Le stime diffuse da Enel parlano di almeno 8-10 ore di lavoro prima di poter risolvere completamente il guasto elettrico. Solo dopo il ripristino dell’alimentazione sarà possibile riattivare l’invio regolare dell’acqua verso le isole, il che lascia presagire una giornata complicata sia per i residenti sia per i numerosi turisti presenti sul territorio in questo periodo di alta stagione.

La situazione è resa più delicata dal fatto che Ischia e Procida, in queste settimane, ospitano un numero di persone ben superiore a quello della popolazione residente, tra vacanzieri e visitatori giornalieri. Un eventuale prolungarsi dei tempi di ripristino potrebbe quindi tradursi in disagi diffusi, non solo per le utenze domestiche ma anche per attività commerciali, strutture ricettive e servizi pubblici che dipendono dalla continuità della fornitura idrica.

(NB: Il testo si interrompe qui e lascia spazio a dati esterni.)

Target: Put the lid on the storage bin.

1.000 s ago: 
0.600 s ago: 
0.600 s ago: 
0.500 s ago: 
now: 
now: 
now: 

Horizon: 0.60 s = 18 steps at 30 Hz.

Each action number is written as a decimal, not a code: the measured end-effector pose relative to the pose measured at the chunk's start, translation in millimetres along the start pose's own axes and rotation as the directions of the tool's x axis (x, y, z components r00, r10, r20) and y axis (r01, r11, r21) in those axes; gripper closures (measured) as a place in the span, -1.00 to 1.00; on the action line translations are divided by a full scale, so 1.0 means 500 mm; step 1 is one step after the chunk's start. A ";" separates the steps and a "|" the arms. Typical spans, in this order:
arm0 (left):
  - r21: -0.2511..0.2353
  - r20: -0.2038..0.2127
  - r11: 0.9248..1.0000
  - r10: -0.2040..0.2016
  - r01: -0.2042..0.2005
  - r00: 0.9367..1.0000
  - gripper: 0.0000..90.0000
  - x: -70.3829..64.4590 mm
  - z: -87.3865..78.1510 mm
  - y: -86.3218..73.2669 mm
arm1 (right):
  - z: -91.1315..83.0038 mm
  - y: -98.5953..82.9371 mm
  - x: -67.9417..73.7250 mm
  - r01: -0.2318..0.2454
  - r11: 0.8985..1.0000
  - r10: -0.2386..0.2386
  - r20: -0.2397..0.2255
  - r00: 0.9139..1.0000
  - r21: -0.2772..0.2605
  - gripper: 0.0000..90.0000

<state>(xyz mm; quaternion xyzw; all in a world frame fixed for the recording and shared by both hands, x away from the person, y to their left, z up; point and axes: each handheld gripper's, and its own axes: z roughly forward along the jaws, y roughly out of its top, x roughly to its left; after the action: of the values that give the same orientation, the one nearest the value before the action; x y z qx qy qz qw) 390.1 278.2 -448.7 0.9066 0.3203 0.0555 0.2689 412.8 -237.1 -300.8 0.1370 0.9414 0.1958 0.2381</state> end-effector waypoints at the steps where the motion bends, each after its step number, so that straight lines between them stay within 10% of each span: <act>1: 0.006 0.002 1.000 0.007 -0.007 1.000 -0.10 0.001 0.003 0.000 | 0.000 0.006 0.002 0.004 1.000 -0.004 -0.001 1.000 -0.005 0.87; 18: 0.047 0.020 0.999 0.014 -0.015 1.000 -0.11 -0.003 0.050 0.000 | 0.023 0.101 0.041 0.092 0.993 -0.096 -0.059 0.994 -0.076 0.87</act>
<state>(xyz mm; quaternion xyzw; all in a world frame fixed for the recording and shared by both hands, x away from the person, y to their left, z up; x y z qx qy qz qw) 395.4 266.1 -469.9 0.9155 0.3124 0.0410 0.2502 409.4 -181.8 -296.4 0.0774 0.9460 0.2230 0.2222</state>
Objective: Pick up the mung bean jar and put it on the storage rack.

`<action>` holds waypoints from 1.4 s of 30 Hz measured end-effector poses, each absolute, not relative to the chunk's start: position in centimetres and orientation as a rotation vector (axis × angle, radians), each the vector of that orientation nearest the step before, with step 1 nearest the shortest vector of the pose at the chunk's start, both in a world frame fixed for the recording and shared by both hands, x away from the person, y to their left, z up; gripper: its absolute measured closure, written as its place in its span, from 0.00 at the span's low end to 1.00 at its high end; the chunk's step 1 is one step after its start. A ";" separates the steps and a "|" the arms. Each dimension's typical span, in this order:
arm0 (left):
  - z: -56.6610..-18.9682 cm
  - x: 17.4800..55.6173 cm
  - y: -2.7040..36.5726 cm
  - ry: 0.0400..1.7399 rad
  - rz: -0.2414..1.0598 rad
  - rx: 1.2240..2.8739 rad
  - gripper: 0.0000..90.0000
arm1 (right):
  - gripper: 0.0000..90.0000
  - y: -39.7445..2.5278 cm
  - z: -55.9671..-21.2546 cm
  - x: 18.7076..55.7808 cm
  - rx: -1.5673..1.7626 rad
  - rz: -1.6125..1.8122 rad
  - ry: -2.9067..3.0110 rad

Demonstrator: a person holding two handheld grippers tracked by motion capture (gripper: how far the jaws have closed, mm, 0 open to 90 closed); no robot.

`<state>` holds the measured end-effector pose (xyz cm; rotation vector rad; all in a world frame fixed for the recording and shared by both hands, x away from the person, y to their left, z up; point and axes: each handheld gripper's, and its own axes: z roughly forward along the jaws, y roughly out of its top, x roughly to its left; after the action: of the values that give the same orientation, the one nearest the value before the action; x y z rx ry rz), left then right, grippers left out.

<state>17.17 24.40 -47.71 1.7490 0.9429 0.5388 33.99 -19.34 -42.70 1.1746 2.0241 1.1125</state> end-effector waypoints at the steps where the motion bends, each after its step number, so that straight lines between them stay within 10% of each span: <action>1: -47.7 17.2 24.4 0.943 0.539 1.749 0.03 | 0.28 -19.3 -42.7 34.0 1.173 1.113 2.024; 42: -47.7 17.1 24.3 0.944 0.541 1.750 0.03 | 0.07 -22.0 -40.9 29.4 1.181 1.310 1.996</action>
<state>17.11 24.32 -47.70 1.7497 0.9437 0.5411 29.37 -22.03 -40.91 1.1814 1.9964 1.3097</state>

Nel frattempo, Evi continua a monitorare l’evoluzione della chiusura delle condotte e a fornire aggiornamenti sull’andamento della sospensione della rete locale, mentre resta da capire se le autorità locali predisporranno misure straordinarie, come l’invio di autobotti, qualora l’emergenza dovesse protrarsi oltre le prime stime comunicate dai tecnici.